Laura Michalchyshyn, the Chief Creative Officer at Blue Ant Media, is from Winnipeg and worked at the Film Group in 1993, shortly after getting her master's degree. She and Dave worked together at the Group and became friends as he helped her by handling the print traffic and distribution details for the first all-woman film and video festival in Winnipeg, Revisions. Ten years later, when Barber turned 50, Michalchyshyn was in town and convinced Dave that he should celebrate his birthday by throwing his first and only big party at his apartment. She recalls that Barber said, "‘Okay, Laura, but you've got to help clean up.' 
"His apartment was more of a man cave than even his office at the Film Group. It was old and cool looking although he never renovated it to look quaint. There were lots of film books, picture books, art books, photo books. Dave had posters rolled up that hadn't been opened. He said to me, ‘One day I'm going to frame all these posters.' And I said, ‘you're never doing that.' He was a film archivist. 
"It took us almost a week to clear out what felt like four hundred years of newspapers and magazines. We took stuff to thrift stores [but kept all the archival material]. We had so much fun. And then we brought in beer and wine and hors d'oeuvres. David said, ‘Laura, this is my territory, you're the only person that'll see it before I'm dead.' I had a very big spot in my heart for him. He was a brother to me.

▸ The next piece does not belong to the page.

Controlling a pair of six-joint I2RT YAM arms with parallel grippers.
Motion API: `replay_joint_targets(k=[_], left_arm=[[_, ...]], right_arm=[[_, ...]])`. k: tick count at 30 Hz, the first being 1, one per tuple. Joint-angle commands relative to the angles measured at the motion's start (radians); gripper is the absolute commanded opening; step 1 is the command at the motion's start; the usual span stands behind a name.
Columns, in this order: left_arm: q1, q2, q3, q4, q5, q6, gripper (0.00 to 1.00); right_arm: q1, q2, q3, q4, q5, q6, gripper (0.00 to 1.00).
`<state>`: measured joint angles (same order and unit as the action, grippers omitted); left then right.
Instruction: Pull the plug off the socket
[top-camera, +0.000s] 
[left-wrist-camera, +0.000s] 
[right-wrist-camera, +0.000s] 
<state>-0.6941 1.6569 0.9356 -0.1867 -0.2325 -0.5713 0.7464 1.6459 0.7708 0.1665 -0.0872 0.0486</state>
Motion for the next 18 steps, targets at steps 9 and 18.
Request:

"When I read one of his niece's tribute on Facebook, I thought, ‘he always ate hamburgers and french fries.' Dave's diet was the worst-ever. We used to make fun of him, saying if you don't change, you're going to have a heart attack. And he'd reply ‘I'm going to die loving them. ‘"
Photo courtesy of the Winnipeg Film Group
Not many programmers end up making films but Barber got involved in two. Will the Real Dave Barber Please Stand Up (2014) is the hilarious but slightly sad documentary about Barber receiving the Queen's Diamond Jubilee Award at a very stuffy ceremony only to discover that another Manitoba Dave Barber was the real winner. The film beautifully exemplifies his dry wit. The other, a feature, is Tales from the Winnipeg Film Group(2017), which Barber made with documentarian Kevin Nikkel. Comments McSorley, "I was impressed. Dave was the institutional memory and, in a way, the embodiment of the group, so for him to work with Kevin was ideal. The film was so personal and yet it told the story well."
Rankin believes that "The power that Dave amassed—and he did have institutional power—was invested in community building 100 per cent. When you talk about the Winnipeg style and the obsessions that unite Winnipeg filmmakers—the things we find interesting and gravitate to—Dave shared all of that and really nurtured it. We live in a world where a lot of the gatekeepers and tastemakers focus on professional product and Spielbergian gloss—high production values. Dave got behind things that were really out-there--almost antipathetic to conventional wisdom. He was a big part of the whole Winnipeg aesthetic."
Gonick says, "Dave always brought people together for filmmaking. His memorial was organized right after he passed away, in a beer garden on Portage Avenue. Well over a hundred people showed up. It was Winnipeg's film community and it felt really poetic to see them, remembering him in his death. It was during COVID, so all the filmmakers got to see each other because of Dave,and his passing. Even in his death, Dave was still helping to connect people around the block around the idea of Cinema."